Extracted data entries:
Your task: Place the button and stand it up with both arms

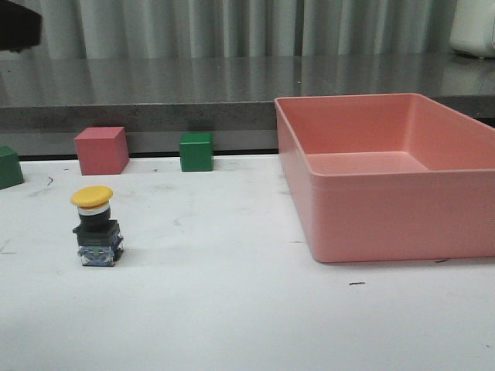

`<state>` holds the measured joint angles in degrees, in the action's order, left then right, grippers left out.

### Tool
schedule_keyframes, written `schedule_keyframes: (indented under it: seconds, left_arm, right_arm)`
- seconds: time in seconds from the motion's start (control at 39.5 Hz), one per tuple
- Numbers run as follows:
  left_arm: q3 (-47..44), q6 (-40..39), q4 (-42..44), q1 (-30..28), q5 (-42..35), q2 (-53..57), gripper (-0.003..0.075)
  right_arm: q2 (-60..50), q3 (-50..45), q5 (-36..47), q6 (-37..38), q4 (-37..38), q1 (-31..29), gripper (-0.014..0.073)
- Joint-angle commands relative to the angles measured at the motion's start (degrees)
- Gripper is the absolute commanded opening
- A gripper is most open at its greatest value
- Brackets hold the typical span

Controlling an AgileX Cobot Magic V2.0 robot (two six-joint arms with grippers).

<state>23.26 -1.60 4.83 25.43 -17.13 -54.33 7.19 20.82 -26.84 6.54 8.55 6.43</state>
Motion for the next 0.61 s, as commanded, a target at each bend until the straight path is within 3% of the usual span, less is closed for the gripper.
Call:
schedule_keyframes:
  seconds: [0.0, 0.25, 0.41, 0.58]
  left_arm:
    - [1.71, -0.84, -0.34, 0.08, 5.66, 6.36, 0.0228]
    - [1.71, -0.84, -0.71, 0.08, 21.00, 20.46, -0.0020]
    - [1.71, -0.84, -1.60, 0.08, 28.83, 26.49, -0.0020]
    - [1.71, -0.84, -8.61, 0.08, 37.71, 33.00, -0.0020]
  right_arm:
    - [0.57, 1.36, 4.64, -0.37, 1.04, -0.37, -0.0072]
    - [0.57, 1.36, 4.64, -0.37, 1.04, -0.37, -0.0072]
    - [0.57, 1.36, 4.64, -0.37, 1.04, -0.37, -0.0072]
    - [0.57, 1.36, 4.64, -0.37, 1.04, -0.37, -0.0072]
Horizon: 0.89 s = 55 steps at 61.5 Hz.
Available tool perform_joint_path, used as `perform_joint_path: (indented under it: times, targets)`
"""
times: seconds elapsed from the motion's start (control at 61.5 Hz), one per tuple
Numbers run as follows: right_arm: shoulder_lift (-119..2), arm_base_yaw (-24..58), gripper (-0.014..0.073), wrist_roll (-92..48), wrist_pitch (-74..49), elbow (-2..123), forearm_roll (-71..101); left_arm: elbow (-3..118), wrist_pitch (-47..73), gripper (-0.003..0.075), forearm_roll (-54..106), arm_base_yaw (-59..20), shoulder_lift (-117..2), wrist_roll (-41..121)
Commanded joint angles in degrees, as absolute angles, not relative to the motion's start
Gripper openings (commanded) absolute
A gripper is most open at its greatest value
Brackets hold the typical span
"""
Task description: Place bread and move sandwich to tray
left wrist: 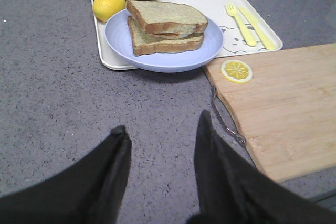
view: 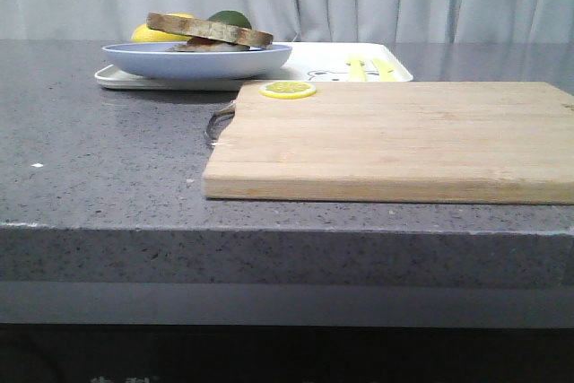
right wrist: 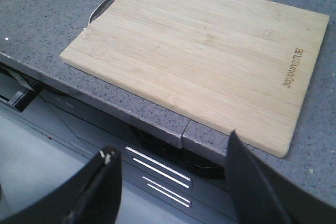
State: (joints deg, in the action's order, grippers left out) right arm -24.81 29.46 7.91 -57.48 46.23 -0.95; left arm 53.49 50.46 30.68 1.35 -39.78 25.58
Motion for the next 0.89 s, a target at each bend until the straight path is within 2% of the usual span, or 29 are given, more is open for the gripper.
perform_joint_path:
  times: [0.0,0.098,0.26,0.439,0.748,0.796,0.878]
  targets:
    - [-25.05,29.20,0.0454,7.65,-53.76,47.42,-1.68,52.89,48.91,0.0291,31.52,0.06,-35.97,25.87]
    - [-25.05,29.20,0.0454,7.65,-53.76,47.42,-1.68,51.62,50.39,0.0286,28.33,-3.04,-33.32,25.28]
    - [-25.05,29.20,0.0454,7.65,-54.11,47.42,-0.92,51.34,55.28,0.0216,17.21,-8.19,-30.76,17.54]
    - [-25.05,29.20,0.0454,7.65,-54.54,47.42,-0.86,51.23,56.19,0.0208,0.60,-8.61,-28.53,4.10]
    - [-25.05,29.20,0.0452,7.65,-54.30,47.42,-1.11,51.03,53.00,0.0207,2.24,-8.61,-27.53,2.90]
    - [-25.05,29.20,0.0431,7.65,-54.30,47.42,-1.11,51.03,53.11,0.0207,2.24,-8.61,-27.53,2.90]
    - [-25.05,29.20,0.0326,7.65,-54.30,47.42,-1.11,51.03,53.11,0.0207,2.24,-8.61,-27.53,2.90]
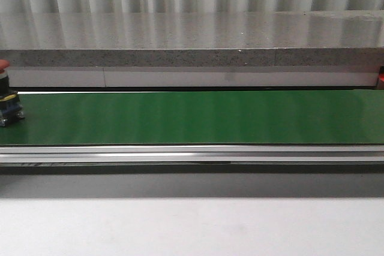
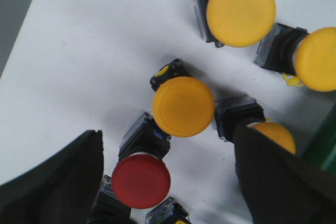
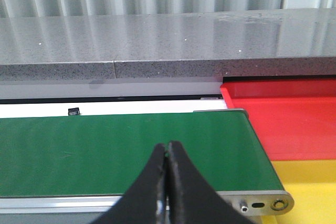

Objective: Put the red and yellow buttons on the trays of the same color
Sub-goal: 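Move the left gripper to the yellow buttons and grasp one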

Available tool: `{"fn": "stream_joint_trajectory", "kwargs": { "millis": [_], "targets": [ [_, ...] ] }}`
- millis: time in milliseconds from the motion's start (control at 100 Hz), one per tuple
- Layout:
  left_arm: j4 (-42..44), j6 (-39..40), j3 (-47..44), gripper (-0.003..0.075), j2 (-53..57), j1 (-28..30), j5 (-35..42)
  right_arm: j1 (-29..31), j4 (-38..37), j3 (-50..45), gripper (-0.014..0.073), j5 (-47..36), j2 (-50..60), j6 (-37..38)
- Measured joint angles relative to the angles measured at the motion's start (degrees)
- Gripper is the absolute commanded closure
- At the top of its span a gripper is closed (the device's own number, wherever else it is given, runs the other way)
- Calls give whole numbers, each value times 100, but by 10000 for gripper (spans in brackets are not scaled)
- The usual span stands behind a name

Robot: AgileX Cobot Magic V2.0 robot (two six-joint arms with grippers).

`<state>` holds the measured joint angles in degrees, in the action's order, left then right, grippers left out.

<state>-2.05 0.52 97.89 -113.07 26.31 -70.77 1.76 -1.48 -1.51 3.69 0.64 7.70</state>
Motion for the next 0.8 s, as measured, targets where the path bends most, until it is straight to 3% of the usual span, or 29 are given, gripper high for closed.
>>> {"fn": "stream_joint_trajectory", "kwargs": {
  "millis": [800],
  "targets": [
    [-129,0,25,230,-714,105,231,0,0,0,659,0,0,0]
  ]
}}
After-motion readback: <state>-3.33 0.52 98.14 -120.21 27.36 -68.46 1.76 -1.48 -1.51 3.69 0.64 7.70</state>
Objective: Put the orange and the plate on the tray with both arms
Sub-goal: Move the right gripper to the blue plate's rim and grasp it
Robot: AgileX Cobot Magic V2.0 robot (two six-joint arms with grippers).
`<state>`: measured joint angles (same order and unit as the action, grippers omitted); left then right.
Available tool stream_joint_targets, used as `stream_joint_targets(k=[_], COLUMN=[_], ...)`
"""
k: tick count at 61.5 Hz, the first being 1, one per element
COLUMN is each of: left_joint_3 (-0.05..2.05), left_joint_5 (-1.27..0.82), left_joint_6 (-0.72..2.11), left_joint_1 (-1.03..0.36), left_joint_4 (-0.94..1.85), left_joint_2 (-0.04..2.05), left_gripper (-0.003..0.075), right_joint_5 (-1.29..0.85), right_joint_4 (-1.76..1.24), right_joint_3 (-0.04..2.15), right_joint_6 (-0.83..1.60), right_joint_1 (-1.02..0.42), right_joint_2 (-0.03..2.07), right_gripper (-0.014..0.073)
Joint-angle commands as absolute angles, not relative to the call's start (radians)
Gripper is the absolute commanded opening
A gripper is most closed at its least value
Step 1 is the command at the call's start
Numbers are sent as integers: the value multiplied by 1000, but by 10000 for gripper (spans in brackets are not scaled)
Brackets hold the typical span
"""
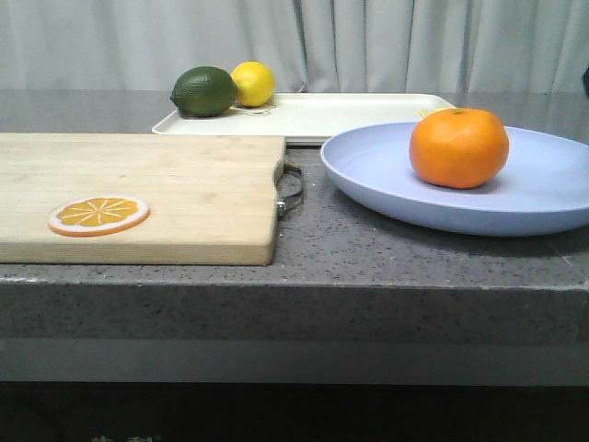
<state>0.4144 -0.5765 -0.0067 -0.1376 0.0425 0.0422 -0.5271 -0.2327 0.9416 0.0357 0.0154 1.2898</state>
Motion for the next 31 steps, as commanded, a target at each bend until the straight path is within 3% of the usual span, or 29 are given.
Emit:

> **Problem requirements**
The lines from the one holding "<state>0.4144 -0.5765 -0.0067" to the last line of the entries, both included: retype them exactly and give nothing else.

> **Final answer**
<state>0.4144 -0.5765 -0.0067 -0.1376 0.0425 0.0422 -0.5271 -0.2327 0.9416 0.0357 0.0154 1.2898</state>
Motion for the next 31 steps, as commanded, a target at each bend until the straight path is within 3% of the usual span, or 29 are given.
Emit:

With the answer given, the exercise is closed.